┏━━

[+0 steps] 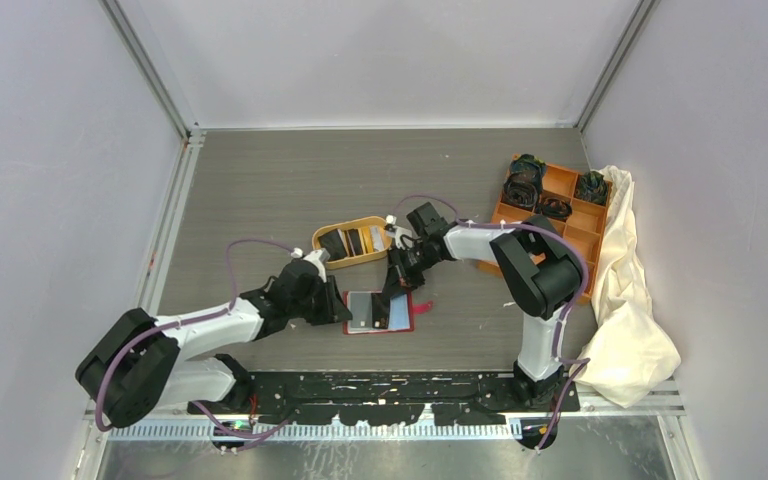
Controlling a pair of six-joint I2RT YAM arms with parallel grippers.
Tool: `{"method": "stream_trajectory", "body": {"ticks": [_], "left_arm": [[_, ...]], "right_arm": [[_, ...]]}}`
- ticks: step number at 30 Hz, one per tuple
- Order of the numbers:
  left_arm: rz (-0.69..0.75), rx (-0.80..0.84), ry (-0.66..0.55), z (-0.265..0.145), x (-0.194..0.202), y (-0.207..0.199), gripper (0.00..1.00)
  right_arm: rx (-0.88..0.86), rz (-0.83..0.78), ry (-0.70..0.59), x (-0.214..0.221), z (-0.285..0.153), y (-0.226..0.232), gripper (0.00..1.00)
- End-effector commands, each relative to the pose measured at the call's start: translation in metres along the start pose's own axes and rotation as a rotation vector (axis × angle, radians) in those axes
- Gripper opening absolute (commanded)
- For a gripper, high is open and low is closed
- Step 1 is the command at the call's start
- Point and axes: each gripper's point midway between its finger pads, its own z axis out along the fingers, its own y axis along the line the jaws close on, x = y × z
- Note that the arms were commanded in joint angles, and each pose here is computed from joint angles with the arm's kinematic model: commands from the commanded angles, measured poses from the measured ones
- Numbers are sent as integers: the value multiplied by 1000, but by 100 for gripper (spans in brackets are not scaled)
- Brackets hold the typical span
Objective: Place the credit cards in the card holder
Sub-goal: Insert the credit card into the card holder.
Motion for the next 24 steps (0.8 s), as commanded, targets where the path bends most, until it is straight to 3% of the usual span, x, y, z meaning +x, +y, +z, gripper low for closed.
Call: {"method": "stream_trajectory", "body": {"ticks": [1,16,24], "left_arm": [[30,13,-22,4,-10,-8,28],[39,29,-12,8,-9,-15,28],[72,15,-111,-10,-31,-20,35]], "right_arm": [[96,34,16,6,7,-20,2],[68,30,1,-4,14,-13,4],[61,16,10,-9,15,-12,9]]}}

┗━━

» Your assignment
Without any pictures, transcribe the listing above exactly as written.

» Solution
[+0 steps] 
Controlling a pair of six-joint I2RT YAM arms with parallel grippers.
Tool: `{"method": "stream_trajectory", "body": {"ticks": [_], "left_arm": [[_, ...]], "right_arm": [[_, ...]]}}`
- ticks: step number at 30 Hz, one per tuple
- Order of the numbers:
  left_arm: rz (-0.69..0.75), rx (-0.80..0.84), ry (-0.66..0.55), z (-0.265..0.145), x (-0.194..0.202), y (-0.207..0.199), gripper (0.00..1.00)
  right_arm: rx (-0.88..0.86), rz (-0.83..0.78), ry (-0.70..0.59), x (-0.214..0.221), z (-0.285..0.153), y (-0.226..0.232), gripper (0.00..1.00)
- End-effector commands, each relative to the pose measured at the call's start: translation in metres along the start pose's own axes and rotation as a rotation vector (axis × angle, radians) in those axes
- Gripper opening absolute (commanded)
- For a gripper, high is open and low is closed
- Step 1 is the command at the call's start
- Point and axes: each gripper's point midway between its finger pads, its own z axis out along the fingers, its own y axis along the line the jaws close on, x = y × z
- Note that the arms were commanded in joint angles, and each pose here is computed from joint angles with the arm's kinematic model: commands from the commanded angles, measured poses from the measured ones
- Numbers are sent as integers: the value multiplied by 1000, but by 100 for gripper (spans in brackets are not scaled)
- Brackets hold the typical span
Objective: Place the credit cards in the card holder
Sub-goal: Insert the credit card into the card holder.
Motion for the next 24 steps (0.8 s), as commanded, targets where the path bends most, until it is straight to 3% of the usual span, x, y, z meaning +x, +y, +z, gripper low for closed.
Call: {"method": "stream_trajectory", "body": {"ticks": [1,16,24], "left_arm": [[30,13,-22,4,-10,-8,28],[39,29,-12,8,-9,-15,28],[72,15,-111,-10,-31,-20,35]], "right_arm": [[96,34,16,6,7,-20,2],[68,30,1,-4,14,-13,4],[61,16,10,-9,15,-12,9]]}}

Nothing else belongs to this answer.